Resumo de Reunião Clínica
 

Uma mulher de quase cinquenta anos, solteira e com queixa de dor generalizada em todo o corpo, foi internada para investigação diagnóstica, concluída com o diagnóstico de fibromialgia e síndrome de Sjögren. Ao chegar ao hospital, a paciente havia brigado com os familiares, perdido o emprego e, sem lugar para morar, vivia provisoriamente em um abrigo a um passo de se tornar parte da população de rua do Rio de Janeiro.
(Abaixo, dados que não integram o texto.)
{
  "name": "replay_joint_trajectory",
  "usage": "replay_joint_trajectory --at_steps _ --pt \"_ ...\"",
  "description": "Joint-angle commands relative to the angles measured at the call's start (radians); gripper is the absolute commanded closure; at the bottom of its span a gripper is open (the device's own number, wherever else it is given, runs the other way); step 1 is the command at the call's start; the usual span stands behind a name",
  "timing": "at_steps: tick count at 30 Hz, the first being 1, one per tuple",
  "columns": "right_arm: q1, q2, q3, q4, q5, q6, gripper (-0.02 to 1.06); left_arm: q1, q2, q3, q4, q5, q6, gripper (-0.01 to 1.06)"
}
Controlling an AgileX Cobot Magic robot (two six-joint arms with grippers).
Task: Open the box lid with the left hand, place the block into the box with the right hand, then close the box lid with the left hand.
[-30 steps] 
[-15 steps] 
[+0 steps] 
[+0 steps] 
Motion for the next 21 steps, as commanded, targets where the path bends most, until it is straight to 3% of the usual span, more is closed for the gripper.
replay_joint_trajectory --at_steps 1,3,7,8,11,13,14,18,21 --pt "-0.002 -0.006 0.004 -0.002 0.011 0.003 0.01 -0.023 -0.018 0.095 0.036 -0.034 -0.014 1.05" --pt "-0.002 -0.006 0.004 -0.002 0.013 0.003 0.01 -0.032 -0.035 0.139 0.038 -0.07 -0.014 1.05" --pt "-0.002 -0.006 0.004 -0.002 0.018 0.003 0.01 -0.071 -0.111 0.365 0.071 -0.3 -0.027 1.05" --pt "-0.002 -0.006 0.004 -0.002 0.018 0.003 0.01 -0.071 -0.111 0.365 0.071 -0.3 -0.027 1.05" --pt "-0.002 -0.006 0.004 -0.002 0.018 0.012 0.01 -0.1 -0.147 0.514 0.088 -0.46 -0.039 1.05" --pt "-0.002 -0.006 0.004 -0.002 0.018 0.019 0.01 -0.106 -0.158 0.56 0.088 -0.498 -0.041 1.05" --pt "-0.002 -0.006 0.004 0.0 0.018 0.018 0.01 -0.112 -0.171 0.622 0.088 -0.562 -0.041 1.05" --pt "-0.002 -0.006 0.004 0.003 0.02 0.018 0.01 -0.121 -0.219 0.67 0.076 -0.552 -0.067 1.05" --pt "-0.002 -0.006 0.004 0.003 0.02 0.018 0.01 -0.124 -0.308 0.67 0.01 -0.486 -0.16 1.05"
O acompanhamento da Psicologia Médica foi em duas etapas. A primeira se passou na enfermaria, teve a duração de quase duas semanas e foi caracterizada pela atitude refratária da paciente, sempre se retraindo narcisicamente. Apenas algumas frases foram trocadas, uma delas quando a terapeuta observou que a paciente não conseguia usar o creme de corpo e a incentivou a usá-lo e aproveitar o momento para olhar e acariciar o próprio corpo. Este período do acompanhamento sofreu uma interrupção abrupta com a alta da paciente. Inesperadamente, duas semanas depois as duas se reencontraram na enfermaria durante a visita que a paciente estava fazendo a outra paciente e combinaram dar continuidade ao tratamento, agora no ambulatório. Neste curto espaço de tempo a paciente conseguiu sair do abrigo e alugar um quarto para viver. Nesta fase, a paciente estava comunicativa e contou sua triste história de vida. A partir dos doze anos foi vítima de abuso sexual do pai com anuência da mãe que, em determinado momento, chegou a levá-la para conhecer uma família cujo pai de duas crianças era o pai da mãe delas. A paciente expôs a enorme repulsa pelo próprio corpo, a culpa por seu passado e sua total dificuldade em viver um relacionamento amoroso. Disse ainda que perdeu o pouco interesse que ainda tinha na vida após a morte da mãe.

           

Na discussão, inicialmente foi ressaltada a importância deste caso como exemplo do papel da psicodinâmica individual nas situações de decadência social, que no caso em questão tinha o significado de um suicídio através do corte de todos os vínculos sociais. Além disso, a culpa da paciente pela satisfação usufruída nos eventos vividos com o pai e o ódio da vida e dela mesma eram expressos através do rechaço do próprio corpo e da repulsa de si mesma. Discutiu-se também o papel patogênico exercido pelas figuras de apego quando o vínculo com os filhos é por elas pervertido e as conseqüências sobre a sexualidade infantil e o desenvolvimento mental.
A reunião foi finalizada com a discussão sobre os possíveis objetivos terapêuticos e o papel central da elaboração da situação traumática no caso em pauta.